*DIRECTIONS FOR THIS TASK*. Find how many lines of the entries contain the word "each", then report that figure alone.

-- INFORMATION PROVIDED follows --

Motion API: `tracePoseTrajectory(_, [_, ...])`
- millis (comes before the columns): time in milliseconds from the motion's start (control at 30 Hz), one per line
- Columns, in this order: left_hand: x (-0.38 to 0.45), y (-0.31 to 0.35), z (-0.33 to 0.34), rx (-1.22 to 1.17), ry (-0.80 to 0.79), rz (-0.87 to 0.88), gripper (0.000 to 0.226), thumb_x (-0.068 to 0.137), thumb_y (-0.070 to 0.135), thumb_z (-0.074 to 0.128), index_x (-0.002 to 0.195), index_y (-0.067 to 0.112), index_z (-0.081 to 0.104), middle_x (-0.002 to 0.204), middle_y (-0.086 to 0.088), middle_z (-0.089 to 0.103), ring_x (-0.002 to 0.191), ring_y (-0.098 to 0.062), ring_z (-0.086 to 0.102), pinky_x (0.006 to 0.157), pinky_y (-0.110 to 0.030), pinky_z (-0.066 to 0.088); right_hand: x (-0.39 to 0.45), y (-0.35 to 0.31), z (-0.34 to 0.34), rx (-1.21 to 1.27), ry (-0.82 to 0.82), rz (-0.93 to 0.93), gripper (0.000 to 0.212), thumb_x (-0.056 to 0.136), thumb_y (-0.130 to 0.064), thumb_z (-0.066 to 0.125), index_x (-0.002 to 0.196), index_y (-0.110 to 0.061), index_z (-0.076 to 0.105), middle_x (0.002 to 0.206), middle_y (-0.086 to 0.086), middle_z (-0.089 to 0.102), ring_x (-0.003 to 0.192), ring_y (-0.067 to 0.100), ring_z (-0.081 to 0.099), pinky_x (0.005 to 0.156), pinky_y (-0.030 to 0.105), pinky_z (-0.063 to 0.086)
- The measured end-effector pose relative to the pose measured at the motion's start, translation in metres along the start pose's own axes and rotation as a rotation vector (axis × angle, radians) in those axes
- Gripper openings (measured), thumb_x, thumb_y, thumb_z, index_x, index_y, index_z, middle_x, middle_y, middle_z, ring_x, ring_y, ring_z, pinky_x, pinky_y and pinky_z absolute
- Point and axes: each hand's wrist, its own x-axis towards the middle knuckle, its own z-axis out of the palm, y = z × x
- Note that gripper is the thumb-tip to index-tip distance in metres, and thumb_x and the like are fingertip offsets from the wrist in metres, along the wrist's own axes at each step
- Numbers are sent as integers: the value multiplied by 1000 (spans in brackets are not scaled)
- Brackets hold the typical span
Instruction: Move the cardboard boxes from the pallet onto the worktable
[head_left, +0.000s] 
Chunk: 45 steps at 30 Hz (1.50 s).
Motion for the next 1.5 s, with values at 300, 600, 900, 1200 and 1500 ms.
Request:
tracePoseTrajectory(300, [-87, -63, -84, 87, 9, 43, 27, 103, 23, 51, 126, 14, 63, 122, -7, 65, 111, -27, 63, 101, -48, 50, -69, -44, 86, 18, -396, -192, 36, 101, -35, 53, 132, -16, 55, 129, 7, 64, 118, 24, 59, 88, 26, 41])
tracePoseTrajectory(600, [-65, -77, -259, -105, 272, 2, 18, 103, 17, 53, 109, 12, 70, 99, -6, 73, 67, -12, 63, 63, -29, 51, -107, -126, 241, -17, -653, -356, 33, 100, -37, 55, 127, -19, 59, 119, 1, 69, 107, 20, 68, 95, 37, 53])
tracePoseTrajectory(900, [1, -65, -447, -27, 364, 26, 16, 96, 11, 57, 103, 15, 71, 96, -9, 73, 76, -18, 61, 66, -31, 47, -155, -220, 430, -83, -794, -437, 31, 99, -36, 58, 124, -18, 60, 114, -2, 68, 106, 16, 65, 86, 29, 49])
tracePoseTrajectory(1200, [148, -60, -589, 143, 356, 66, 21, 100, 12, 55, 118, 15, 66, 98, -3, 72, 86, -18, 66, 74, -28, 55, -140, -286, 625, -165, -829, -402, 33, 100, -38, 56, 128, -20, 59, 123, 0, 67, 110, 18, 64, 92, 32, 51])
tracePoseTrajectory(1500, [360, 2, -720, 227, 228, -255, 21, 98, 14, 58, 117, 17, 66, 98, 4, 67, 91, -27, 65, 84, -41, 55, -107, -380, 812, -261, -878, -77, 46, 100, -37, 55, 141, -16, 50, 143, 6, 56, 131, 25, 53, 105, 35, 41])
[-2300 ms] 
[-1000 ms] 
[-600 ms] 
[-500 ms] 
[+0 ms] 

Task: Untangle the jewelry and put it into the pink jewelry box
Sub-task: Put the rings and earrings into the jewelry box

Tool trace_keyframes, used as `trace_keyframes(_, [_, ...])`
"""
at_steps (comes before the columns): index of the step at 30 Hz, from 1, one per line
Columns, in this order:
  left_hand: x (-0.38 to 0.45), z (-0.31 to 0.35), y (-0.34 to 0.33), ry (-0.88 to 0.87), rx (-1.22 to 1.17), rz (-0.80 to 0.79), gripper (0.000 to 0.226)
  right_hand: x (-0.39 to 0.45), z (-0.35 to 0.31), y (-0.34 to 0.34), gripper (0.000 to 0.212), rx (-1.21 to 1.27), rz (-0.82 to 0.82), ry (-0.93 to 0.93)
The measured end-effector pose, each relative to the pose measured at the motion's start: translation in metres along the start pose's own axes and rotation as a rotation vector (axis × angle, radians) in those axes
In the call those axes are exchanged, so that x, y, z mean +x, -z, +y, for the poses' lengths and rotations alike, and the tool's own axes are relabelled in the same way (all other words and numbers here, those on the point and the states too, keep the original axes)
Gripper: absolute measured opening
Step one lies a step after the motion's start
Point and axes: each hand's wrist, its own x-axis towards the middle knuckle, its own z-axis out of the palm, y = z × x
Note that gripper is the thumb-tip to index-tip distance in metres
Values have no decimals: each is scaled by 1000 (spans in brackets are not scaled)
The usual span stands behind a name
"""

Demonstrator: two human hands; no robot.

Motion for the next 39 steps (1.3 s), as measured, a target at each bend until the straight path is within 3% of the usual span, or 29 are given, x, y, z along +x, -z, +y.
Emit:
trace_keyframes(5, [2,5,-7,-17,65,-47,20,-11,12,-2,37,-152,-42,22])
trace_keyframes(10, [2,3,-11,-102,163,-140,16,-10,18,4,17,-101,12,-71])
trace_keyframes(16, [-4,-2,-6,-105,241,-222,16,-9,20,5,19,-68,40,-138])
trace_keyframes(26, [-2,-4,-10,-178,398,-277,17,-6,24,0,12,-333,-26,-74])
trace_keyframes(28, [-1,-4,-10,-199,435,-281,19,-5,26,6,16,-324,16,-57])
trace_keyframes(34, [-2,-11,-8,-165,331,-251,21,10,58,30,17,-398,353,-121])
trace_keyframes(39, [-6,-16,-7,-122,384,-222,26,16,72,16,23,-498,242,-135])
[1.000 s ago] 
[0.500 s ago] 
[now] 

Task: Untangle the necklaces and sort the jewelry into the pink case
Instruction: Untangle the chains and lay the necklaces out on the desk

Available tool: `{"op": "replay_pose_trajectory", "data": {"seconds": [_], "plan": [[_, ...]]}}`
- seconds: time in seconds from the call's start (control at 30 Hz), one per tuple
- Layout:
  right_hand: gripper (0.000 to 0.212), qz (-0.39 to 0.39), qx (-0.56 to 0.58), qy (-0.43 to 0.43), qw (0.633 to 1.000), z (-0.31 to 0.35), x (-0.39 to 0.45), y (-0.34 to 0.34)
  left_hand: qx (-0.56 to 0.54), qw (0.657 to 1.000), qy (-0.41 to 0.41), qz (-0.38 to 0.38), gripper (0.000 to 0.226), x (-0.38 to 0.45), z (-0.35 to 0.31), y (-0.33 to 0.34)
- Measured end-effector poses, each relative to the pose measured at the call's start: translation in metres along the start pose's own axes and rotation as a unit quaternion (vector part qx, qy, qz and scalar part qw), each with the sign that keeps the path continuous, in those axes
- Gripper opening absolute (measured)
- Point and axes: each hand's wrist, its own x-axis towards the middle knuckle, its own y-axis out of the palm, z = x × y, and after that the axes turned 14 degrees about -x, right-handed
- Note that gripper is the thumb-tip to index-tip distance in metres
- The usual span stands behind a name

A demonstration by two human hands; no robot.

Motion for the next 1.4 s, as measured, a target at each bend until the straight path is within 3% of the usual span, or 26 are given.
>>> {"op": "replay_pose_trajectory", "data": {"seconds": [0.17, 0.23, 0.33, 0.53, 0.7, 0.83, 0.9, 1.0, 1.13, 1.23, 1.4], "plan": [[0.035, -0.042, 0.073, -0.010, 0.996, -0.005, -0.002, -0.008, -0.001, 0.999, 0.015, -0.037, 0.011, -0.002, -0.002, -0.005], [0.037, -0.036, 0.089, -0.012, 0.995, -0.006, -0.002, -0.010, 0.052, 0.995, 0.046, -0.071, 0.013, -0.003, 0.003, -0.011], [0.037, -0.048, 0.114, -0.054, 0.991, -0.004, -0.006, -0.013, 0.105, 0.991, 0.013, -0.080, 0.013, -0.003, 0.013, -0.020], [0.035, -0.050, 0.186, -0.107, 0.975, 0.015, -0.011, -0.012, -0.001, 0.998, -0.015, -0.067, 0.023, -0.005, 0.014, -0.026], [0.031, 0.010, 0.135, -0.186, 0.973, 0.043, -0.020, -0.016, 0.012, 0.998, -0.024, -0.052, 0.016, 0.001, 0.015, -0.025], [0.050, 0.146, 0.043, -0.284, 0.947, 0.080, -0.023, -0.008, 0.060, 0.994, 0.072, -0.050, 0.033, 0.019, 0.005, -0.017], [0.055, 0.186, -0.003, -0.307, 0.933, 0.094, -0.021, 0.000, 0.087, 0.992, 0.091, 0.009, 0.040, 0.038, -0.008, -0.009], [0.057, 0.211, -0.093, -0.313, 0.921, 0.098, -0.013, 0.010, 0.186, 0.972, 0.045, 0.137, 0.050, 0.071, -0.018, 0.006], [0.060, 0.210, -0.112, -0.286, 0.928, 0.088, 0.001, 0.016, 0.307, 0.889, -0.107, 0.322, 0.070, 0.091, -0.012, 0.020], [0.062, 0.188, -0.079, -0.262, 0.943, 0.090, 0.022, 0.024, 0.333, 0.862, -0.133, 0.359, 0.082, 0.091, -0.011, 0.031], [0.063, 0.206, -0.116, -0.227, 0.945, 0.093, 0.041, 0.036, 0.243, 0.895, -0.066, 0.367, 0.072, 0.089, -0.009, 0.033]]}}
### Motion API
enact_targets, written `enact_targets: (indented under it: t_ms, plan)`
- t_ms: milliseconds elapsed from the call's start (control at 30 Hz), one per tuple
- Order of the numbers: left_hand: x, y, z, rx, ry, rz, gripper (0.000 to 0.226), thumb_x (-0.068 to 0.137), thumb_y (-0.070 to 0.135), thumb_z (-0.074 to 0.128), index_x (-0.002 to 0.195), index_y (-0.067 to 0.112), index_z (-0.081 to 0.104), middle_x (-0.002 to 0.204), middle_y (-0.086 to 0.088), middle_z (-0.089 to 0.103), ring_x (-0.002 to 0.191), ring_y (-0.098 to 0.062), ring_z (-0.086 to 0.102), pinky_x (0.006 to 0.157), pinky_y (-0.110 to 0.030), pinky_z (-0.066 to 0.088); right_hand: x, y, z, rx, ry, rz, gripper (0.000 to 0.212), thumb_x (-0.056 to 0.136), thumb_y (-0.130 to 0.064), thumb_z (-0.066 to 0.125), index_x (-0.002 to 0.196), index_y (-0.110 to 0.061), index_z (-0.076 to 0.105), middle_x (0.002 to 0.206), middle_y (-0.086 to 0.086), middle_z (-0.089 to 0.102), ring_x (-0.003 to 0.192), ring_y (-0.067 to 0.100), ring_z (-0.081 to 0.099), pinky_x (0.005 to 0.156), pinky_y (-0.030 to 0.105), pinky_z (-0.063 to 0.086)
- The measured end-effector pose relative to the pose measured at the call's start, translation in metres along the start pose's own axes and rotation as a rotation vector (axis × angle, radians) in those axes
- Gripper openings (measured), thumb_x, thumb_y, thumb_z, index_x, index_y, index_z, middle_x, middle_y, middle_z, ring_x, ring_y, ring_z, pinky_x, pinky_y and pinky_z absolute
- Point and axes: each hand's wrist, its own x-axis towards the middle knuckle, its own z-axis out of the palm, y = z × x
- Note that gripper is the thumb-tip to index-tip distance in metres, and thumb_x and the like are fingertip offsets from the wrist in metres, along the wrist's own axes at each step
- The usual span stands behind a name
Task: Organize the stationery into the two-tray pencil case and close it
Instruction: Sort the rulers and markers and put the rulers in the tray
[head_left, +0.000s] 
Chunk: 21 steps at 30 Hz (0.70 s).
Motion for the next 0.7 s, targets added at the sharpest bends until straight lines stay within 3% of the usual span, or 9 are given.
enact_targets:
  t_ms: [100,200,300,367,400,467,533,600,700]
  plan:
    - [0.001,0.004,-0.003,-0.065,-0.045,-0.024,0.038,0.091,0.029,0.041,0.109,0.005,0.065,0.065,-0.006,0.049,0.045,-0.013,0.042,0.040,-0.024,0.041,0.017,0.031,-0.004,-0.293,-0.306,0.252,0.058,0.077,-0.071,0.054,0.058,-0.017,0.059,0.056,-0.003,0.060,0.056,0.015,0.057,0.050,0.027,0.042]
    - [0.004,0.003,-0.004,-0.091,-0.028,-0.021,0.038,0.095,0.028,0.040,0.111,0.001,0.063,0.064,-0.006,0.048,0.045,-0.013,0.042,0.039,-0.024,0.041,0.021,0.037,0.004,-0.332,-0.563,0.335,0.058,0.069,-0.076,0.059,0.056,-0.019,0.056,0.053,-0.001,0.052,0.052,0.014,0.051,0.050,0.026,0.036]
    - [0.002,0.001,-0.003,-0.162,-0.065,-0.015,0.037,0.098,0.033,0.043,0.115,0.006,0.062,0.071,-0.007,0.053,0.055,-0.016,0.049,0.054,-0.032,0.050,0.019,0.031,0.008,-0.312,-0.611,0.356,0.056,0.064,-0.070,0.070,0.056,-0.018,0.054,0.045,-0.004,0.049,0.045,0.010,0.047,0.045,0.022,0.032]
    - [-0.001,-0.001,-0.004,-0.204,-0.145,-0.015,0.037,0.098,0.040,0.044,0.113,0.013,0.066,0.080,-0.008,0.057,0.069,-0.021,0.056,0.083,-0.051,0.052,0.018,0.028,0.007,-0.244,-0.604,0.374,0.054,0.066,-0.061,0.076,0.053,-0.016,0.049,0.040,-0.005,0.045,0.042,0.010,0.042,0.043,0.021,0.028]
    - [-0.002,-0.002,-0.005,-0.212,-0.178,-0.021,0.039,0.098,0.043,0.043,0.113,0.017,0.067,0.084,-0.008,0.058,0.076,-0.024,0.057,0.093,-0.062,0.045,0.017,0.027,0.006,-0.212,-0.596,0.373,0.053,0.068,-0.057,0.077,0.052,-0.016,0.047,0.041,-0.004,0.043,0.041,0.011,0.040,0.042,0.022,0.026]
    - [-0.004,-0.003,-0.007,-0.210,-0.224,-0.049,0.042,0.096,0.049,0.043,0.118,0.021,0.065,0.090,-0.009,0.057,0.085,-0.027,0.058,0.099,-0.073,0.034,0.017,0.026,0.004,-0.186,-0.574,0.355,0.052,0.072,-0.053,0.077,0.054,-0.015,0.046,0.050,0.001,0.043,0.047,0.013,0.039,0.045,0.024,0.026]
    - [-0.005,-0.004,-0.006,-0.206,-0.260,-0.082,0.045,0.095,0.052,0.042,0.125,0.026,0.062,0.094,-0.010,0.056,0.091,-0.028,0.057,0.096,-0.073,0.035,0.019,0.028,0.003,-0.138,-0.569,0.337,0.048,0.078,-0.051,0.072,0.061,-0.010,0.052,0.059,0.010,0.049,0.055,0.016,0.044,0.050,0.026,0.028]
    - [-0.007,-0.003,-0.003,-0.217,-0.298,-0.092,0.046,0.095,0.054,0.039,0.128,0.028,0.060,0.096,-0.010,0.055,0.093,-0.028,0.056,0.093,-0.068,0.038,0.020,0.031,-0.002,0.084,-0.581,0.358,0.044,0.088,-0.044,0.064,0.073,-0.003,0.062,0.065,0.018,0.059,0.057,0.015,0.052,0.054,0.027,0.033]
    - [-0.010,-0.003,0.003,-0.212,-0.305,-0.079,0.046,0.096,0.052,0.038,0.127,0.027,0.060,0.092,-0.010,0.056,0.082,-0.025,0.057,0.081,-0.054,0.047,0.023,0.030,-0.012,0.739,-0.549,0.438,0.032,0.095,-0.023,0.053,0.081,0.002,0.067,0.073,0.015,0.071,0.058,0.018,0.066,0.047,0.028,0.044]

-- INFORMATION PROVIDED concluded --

*ANSWER BELOW*. 11